Amongst all the changes, no-one really notices when a glowing spark enters the ship (is it Starscream's ghost from
Transformers?) and impregnates Counsellor Troi (guess not), who rapidly gives birth to a mutant child that grows to the age of about eight years in just two days. Worf suggests they phaser it to death and the show flirts with abortion issues before ditching them and having a neat resolution. Of course, having been pregnant and given birth, seen her child grow up rapidly in just two days and then vanish would be horrendously traumatic for Counsellor Troi, and probably explains why she never mentions it again. There's also a subplot involving a Gruff Federation Scientist being Gruff, but I literally cannot remember WTF it was about despite watching it less than three hours ago.
This episode has much potential, despite being a rewritten
Star Trek: Phase II script. The early scenes where Guinan shows up and it's like she's always been there, where Pulaski proves a substantial foil for Picard and where there is genuine conflict amongst the crew on how to treat the pregnancy are all quite well-written, and thoroughly entertaining. In fact, I was starting to revise my memory of the episode being total crap when it suddenly nosedived in the second half. Once Troi's baby is born the writers don't seem to quite know how to proceed and we end up with a fairly pithy ending which is the definition of lame. The episode's most significant revelation, in fact, appears to be that there are PUPPIES ON THE
ENTERPRISE. What happened to them? Were they killed (or assimilated?

) in the battle with the Borg? WHAT HAPPENED TO THE PUPPIES?
202: Where Silence Has Lease
Riker and Worf enjoy one of Worf's exercises on the Holodeck, which involves beating two aliens to death (note: one of these aliens has a worse costume than the Gorn in TOS). The teaser then ends with Worf getting carried away and preparing to execute Riker, only to remember himself. Ah! An episode about Worf not being able to control his Klingon rage or something. Er no, it's an episode in which the
Enterprise gets stuck in a black void and into a battle of wills between Picard and an alien entity which is such a terrible special effect it wouldn't have passed muster on an early episode of
Red Dwarf.
Picard outwits the alien entity by being stoic and everything is okay.
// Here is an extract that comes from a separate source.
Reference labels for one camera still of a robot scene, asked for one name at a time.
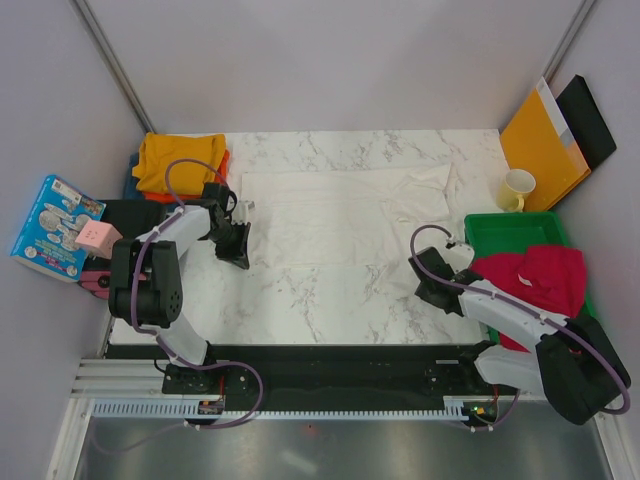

This is an odd one. The episode starts with a
Simpsons-style teaser that has nothing to do with the rest of the plot, segues into a reasonably interesting SF mystery and ultimately ends up going nowhere. There are some effective scenes on the deserted
Yamato (including a
Portal-style puzzle that reduces Worf to rage: "ONE RIKER! ONE BRIDGE!") but ultimately the episode is the very definition of meh.
203: Elementary, My Dear Data
Data and LaForge (aka Troy and Abed '88*) take part in a Sherlock Holmes mystery that goes wrong because Data knows the resolution to every Holmes mystery. Frustrated by Data's knowledge and Pulaski's smirking assertion that Data cannot perform real deductive reasoning, LaForge challenges the ship's computer to create an opponent worthy of defeating Data. The computer unfortunately does this by creating Dr. Moriarty and giving him access to the ship's systems and knowledge. This is a Bad Idea and Moriarty ends up threatening to take control of the
Enterprise. Picard eventually agrees to preserve Moriarty in the ship's computer system until they can work out WTF to do with him.
Sometimes cited as the first 'classic' episode of
STTNG (I'm not sure I agree, but it's certainly the best to date), this ep takes a dodgy premise (the whole thing happens because Geordi misspeaks one word) and makes it work through tremendously good acting from both the regulars and Daniel Davis as Moriarty and a strong script. There's also a nice continuation of the story arc where Pulaski questions Data's status as a sentient lifeform with real human abilities (something that, thematically at least, culminates in
The Measure of a Man). Some ideas are under-developed and the scenes where Moriarty threatens to take control of the ship seem like fake jeopardy thrown into the mix for the sake of it, but overall this is an episode that is much more than the sum of its parts.
* As coined by Charlie Jane Anders from io9.
Edited by Werthead, 12 December 2012 - 09:11 AM.